Presidents of the 20th Century - Ying and Yang (and Yikes!)

Two of our 20th Century Presidents sandwiched the short, unhappy term of Warren G Harding: Woodrow Wilson (1913-1921) and Calvin Coolidge (1923-1929). We take a look at these two Presidents in something of a "compare and contrast" essay. Then we will review the term of one additional President at the end.

Both men were known for personal integrity. There was not a hint of scandal around either of them, even though Coolidge was the Vice President to the unfortunate Harding. Beyond this, the contrasts between them are startling:

Wilson Democrat, Coolidge Repubican.

Wilson was a personable man, whose death is attributed to his nationwide campaign to urge voters to support the Versailles Treaty. The long run of speeches and hand-shaking wore him down and led him to suffer a stroke at the end of his second term of office. Chronically ill thereafter, he died in 1924.

Coolidge was famous for his terse manner and few words: Both his dry Yankee wit and his frugality with words became legendary. His wife, Grace Goodhue Coolidge, recounted that a young woman sitting next to Coolidge at a dinner party confided to him she had bet she could get at least three words of conversation from him. Without looking at her he quietly retorted, "You lose." And in 1928, while vacationing in the Black Hills of South Dakota, he issued the most famous of his laconic statements, "I do not choose to run for President in 1928." (whitehouse.gov)

Wilson a proponent of the League of Nations, Coolidge dead set against it.

Wilson: Like Roosevelt before him, Woodrow Wilson regarded himself as the personal representative of the people. "No one but the President," he said, "seems to be expected ... to look out for the general interests of the country."

Coolidge: The political genius of President Coolidge, Walter Lippmann pointed out in 1926, was his talent for effectively doing nothing: "This active inactivity suits the mood and certain of the needs of the country admirably. It suits all the business interests which want to be let alone.... And it suits all those who have become convinced that government in this country has become dangerously complicated and top-heavy...."

Wilson, who was born in 1856, had seen enough of the Civil War to detest warfare and had run, in 1916, as a man who had kept the US out of WWI. Yet by 1917 he realized it was better for the US to join in the fight, thus proving that his better judgement could overcome his personal prejudices. He was a activist President, as whitehouse.gov notes:

Wilson maneuvered through Congress three major pieces of legislation. The first was a lower tariff, the Underwood Act; attached to the measure was a graduated Federal income tax. The passage of the Federal Reserve Act provided the Nation with the more elastic money supply it badly needed. In 1914 antitrust legislation established a Federal Trade Commission to prohibit unfair business practices.

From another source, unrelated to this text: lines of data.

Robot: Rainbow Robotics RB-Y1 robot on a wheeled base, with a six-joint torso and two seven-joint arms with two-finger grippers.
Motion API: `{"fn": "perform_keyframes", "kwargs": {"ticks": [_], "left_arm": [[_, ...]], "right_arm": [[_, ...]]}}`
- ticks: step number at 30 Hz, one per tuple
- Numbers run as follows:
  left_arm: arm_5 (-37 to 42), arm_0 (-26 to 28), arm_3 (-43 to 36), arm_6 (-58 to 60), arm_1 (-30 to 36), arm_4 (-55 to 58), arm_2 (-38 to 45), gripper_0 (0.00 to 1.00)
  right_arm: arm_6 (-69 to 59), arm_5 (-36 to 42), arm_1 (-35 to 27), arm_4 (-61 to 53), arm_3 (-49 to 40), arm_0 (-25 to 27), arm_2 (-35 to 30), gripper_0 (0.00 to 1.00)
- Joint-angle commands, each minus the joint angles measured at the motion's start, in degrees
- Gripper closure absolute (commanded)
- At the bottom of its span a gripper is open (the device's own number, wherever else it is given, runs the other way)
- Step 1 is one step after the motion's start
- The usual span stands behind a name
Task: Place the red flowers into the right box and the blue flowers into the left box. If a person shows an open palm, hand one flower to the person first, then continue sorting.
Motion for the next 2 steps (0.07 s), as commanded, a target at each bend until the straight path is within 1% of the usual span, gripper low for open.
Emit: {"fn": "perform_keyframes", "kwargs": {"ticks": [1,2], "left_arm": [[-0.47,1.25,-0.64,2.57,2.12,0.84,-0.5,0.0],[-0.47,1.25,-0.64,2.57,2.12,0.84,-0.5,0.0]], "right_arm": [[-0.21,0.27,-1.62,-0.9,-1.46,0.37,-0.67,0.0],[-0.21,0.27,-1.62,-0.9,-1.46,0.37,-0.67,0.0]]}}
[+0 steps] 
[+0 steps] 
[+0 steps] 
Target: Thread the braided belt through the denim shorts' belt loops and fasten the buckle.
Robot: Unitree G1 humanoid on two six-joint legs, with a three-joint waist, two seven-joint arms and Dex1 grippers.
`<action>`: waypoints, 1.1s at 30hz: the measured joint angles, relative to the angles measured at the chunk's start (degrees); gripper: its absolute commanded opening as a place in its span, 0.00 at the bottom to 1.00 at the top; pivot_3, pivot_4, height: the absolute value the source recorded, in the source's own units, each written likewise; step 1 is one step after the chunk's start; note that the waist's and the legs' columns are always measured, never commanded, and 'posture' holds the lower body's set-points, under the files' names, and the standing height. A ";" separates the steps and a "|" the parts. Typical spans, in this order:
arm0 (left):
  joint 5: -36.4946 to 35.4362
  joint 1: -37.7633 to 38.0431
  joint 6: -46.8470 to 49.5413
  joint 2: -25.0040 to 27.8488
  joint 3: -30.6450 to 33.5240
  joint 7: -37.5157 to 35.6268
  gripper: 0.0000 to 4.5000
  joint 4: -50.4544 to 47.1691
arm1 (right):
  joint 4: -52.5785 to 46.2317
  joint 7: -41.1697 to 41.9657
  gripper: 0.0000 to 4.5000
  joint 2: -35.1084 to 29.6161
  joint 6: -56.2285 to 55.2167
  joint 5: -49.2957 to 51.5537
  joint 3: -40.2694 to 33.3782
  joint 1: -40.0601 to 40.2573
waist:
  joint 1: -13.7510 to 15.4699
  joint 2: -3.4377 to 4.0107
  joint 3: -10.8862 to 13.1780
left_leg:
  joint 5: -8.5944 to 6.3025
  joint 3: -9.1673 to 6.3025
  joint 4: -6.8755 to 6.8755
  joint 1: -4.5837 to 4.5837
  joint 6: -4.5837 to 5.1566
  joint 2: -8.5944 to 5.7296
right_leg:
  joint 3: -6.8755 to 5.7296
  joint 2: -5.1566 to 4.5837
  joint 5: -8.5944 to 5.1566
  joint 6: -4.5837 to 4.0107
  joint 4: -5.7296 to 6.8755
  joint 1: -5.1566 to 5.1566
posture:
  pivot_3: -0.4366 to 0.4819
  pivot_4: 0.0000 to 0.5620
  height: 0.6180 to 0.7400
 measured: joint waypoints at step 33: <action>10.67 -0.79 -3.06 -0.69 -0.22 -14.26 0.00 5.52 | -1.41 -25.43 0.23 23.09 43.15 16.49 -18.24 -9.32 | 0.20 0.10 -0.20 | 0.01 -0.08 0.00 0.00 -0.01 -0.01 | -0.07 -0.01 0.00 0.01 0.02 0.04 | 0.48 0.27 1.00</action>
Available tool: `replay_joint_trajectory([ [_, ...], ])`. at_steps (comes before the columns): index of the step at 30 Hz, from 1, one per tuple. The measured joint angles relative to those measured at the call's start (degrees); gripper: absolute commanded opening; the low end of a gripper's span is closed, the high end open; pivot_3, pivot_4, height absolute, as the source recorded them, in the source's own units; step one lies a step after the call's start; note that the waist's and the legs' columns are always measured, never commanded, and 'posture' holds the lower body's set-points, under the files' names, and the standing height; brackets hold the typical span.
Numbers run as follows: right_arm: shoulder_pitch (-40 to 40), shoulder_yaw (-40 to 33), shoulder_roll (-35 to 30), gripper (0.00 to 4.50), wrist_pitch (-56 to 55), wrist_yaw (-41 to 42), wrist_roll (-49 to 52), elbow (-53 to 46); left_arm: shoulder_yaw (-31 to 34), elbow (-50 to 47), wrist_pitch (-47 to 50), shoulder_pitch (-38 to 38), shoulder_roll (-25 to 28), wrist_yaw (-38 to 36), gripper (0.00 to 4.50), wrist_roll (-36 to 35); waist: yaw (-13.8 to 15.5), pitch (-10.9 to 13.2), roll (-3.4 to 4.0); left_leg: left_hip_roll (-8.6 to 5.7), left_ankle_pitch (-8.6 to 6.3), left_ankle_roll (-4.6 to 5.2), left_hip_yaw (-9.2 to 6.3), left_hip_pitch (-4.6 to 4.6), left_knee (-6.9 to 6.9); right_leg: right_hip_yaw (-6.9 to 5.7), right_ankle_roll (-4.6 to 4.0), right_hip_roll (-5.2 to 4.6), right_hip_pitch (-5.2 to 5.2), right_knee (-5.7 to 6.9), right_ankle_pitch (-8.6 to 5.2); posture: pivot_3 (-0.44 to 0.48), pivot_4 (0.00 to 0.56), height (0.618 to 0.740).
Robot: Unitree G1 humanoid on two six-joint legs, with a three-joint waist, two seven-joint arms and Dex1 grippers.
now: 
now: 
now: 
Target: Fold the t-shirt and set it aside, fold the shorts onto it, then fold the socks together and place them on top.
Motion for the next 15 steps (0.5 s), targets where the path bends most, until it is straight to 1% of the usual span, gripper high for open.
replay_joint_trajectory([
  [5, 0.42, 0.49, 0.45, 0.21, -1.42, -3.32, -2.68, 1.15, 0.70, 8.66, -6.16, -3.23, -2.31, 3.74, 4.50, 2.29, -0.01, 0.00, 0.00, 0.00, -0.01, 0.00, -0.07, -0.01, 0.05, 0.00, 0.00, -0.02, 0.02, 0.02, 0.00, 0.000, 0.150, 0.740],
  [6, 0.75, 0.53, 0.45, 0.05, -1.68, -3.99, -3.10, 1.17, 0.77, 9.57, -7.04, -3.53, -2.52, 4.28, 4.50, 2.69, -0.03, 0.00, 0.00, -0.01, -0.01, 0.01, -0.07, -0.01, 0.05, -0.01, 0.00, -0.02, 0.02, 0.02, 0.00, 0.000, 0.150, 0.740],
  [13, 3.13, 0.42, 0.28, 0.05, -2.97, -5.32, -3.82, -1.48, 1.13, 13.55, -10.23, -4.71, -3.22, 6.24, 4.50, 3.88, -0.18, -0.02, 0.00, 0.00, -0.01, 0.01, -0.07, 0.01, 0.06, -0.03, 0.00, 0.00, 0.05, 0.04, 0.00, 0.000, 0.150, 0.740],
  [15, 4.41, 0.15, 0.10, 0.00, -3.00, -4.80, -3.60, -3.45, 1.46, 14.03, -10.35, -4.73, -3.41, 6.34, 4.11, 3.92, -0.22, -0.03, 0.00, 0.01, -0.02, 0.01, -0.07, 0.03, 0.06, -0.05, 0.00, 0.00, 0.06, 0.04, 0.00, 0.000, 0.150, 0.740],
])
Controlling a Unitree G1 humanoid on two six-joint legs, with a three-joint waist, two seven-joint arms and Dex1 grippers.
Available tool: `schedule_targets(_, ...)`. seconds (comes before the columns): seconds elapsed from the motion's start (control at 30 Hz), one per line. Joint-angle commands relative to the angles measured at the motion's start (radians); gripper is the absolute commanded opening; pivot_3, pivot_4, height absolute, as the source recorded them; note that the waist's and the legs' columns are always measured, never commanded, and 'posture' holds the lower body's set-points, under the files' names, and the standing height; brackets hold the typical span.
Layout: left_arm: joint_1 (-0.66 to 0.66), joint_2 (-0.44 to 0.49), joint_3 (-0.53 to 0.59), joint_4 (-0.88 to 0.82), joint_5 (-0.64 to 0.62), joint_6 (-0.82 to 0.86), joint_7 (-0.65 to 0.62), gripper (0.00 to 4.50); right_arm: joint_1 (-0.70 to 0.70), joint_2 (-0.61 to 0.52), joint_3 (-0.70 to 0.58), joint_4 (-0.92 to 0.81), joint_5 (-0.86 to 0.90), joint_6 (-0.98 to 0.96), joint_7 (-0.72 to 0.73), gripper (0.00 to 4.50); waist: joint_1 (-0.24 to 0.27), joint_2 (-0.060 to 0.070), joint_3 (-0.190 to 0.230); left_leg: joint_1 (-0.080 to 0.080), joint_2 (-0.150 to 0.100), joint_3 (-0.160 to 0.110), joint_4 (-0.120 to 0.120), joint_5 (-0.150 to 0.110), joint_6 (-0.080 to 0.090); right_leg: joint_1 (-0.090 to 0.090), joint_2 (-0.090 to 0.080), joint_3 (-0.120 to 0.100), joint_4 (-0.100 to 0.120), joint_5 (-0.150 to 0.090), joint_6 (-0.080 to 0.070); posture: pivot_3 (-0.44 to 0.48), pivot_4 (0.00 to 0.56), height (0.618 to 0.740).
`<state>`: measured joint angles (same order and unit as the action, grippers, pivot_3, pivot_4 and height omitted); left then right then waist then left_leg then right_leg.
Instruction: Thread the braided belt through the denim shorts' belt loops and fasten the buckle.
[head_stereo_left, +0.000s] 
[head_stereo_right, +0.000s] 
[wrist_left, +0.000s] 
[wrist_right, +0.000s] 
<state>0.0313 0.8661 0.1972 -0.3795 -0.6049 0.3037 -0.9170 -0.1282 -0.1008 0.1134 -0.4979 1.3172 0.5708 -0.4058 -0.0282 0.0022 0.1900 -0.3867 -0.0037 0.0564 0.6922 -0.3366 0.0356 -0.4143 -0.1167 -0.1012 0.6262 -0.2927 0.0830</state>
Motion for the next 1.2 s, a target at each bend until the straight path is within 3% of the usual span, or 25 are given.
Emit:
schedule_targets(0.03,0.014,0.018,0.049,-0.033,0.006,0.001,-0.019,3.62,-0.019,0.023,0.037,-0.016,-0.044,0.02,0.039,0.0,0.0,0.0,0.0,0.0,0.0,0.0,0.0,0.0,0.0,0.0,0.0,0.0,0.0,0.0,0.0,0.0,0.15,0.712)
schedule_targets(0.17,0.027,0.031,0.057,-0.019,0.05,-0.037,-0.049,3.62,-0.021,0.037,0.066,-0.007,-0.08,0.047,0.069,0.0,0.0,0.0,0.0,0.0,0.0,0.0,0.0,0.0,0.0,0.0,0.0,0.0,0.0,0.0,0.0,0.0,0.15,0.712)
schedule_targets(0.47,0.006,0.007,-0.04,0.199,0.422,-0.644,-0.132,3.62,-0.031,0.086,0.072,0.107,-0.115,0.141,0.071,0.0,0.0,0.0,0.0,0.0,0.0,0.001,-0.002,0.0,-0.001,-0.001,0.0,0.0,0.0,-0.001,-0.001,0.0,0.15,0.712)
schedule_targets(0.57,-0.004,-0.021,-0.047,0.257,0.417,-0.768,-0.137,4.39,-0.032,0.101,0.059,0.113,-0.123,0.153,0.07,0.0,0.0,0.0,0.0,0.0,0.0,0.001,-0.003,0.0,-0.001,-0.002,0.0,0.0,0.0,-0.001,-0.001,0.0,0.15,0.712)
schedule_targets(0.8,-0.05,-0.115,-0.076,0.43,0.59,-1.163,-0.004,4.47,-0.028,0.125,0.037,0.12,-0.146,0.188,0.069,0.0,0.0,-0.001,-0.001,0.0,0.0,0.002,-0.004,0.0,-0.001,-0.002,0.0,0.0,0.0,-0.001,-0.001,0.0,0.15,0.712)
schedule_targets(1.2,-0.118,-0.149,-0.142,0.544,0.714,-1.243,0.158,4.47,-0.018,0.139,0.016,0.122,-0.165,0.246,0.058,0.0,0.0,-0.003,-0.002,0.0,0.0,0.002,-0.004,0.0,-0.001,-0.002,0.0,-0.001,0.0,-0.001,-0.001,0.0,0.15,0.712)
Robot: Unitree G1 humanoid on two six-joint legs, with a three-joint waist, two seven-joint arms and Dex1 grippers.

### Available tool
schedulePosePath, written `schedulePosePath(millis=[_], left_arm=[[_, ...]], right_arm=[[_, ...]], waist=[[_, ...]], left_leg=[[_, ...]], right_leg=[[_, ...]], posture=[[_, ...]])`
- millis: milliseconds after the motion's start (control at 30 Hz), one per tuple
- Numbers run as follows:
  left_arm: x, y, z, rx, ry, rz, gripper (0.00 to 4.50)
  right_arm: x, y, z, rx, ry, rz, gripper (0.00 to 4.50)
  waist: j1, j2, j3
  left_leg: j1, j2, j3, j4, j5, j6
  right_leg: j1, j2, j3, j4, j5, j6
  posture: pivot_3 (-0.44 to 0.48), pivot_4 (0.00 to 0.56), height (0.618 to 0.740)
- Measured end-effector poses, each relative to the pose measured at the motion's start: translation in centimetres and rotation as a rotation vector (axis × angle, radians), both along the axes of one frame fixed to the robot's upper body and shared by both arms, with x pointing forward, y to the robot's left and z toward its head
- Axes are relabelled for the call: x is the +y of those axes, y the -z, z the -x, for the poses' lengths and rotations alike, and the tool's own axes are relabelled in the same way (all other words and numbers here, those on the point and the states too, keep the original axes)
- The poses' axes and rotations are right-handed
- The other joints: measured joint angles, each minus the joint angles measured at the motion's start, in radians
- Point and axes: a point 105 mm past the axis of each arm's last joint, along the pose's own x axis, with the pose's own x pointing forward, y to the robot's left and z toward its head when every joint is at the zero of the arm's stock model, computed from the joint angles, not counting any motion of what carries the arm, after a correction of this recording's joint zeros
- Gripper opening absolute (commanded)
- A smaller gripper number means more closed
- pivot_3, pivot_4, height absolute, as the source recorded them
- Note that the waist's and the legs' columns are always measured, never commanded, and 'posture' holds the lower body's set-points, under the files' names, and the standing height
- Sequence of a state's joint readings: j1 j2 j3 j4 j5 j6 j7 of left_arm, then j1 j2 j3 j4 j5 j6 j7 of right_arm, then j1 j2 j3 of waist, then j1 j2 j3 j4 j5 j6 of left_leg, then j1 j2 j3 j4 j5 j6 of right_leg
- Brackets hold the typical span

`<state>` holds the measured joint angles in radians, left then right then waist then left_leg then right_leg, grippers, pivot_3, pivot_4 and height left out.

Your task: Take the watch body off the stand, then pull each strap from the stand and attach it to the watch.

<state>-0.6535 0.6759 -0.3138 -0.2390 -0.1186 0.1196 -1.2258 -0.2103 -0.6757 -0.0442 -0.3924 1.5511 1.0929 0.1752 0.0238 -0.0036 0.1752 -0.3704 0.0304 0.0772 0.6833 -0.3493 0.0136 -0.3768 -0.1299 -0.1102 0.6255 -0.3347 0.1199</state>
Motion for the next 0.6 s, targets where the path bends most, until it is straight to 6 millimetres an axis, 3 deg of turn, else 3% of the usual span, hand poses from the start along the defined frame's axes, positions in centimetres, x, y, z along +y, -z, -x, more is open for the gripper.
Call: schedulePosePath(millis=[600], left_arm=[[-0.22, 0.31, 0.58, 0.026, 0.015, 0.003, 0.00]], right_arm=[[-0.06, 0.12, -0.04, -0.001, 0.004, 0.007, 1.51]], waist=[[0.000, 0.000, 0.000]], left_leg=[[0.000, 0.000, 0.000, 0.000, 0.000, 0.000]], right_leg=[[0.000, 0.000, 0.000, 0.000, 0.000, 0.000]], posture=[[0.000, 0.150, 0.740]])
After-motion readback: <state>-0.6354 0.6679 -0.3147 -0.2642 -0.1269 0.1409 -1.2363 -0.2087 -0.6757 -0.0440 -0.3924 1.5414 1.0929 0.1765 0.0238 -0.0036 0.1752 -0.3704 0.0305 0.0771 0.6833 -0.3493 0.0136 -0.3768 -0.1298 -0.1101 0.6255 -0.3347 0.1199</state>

Another burst of legislation followed in 1916. One new law prohibited child labor; another limited railroad workers to an eight-hour day


In contrast, Coolidge is sketched by whitehouse.gov thusly:

As President, Coolidge demonstrated his determination to preserve the old moral and economic precepts amid the material prosperity which many Americans were enjoying. He refused to use Federal economic power to check the growing boom or to ameliorate the depressed condition of agriculture and certain industries. His first message to Congress in December 1923 called for isolation in foreign policy, and for tax cuts, economy, and limited aid to farmers.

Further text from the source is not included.